At a high level, a language semantics plugin does the following:

  1. Parses the source code into a language-specific AST (Abstract Syntax Tree).
  2. Performs any language-specific algorithms (type features, etc…) on the language-specific AST.
  3. Transforms the language-specific AST into the Lexi intermediate representation—a TAST (Typed Abstract Syntax Tree).

One example of how a language plugin can be implemented (and how I’m currently implementing JVM languages like Kotlin and Scala):

  1. Define a language grammar via ANTLR v4.
  2. Transform ANTLR v4 parse tree to your own custom abstract syntax tree.
  3. Apply any language-specific semantic rules (type features, validity checks, etc…) to the AST.
  4. Define a translation between the final AST and Lexi’s built-in IR tree. From there Lexi will handle the rest of the backend compiler tasks, including backend specific code generation (JVM, native, etc…).

Multi-Target Support

The compiler supports building native targets as well as for use on the JVM.

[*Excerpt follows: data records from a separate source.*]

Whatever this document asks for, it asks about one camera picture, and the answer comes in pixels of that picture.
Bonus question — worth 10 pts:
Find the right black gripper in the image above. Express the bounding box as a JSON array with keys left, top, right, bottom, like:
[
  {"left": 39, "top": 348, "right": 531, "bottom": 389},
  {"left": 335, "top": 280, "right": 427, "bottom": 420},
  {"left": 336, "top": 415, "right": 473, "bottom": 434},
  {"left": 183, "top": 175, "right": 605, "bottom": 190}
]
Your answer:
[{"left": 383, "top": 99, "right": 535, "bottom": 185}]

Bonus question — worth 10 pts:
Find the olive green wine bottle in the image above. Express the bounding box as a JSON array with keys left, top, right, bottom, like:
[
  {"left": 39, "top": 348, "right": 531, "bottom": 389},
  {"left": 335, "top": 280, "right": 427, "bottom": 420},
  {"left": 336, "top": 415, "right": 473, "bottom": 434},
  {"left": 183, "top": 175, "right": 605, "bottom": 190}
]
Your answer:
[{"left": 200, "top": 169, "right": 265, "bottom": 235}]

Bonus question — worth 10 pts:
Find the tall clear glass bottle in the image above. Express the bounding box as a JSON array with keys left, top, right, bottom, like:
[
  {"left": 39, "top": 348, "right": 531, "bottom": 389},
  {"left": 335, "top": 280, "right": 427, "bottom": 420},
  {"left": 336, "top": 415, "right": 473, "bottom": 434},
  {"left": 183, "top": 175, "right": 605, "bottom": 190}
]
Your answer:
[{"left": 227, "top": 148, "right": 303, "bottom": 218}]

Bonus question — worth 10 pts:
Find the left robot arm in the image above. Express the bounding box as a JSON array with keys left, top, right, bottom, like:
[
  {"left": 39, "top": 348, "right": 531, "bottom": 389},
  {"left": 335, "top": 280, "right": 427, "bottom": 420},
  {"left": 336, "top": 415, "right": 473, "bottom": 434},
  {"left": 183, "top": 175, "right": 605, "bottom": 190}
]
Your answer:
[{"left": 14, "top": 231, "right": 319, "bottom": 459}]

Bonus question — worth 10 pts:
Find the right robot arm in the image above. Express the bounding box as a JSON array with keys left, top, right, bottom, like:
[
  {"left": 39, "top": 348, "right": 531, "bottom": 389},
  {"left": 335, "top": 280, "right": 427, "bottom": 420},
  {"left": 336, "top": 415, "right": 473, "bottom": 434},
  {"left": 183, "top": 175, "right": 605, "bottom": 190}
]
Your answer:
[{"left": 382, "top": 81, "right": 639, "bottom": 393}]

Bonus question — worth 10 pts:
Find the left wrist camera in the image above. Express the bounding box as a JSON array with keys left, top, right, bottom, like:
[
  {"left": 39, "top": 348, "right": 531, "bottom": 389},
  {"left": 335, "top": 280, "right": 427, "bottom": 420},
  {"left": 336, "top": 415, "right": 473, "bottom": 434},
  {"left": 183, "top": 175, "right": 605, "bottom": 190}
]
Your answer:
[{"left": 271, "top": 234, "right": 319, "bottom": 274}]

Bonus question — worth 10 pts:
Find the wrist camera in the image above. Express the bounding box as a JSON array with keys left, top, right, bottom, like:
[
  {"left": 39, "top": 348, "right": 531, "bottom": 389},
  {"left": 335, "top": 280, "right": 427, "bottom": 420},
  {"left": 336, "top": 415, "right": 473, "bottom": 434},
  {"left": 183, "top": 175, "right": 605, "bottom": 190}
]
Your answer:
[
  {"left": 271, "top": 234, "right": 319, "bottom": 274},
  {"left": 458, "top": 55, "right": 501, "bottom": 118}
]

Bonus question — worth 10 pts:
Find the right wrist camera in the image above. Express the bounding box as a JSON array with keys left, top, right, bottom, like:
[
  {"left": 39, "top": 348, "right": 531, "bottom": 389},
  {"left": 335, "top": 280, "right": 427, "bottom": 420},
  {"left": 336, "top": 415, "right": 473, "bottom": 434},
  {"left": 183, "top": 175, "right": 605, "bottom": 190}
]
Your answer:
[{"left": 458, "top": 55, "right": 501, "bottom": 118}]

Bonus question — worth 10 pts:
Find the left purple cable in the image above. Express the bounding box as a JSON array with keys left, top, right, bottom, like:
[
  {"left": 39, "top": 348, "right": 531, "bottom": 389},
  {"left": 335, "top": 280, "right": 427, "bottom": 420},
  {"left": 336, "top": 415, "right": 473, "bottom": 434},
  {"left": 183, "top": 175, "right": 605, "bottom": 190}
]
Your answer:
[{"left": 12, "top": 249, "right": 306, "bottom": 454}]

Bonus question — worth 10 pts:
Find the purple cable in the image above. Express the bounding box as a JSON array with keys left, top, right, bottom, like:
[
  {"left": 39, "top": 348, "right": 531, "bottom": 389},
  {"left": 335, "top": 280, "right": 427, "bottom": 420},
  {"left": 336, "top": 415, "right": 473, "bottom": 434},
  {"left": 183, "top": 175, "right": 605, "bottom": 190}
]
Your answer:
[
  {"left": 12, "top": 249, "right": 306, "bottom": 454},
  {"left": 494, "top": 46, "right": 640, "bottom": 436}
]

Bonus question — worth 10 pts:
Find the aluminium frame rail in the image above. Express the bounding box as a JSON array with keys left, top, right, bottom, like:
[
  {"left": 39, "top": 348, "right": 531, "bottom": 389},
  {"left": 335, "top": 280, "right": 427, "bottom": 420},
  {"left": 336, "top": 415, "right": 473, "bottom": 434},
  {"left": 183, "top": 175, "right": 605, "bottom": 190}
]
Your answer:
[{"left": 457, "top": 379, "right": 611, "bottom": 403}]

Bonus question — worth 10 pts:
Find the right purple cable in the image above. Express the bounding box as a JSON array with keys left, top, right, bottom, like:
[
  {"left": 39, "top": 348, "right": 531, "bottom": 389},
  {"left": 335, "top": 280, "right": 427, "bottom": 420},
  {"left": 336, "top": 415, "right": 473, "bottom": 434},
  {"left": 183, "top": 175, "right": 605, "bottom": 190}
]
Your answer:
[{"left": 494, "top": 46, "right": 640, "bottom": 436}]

Language-Independent IR (Intermediate Representation)

Lexi provides all this magic by providing an IR that acts as an abstraction between individual programming languages and target execution platforms. Having an IR is not a new concept; as mentioned earlier, Microsoft has done this. The JVM itself executes bytecode—another example of an intermediate representation.

What I’m doing new is implementing this concept for multi-language and multi-target support. I’m not sure why this hasn’t already been done—perhaps language communities are too focused on their own languages without focusing on interoperability between platforms.

The intermediate TAST can be serialized into a binary format similar to Java’s .class files, allowing for easy use with other VMs or tooling.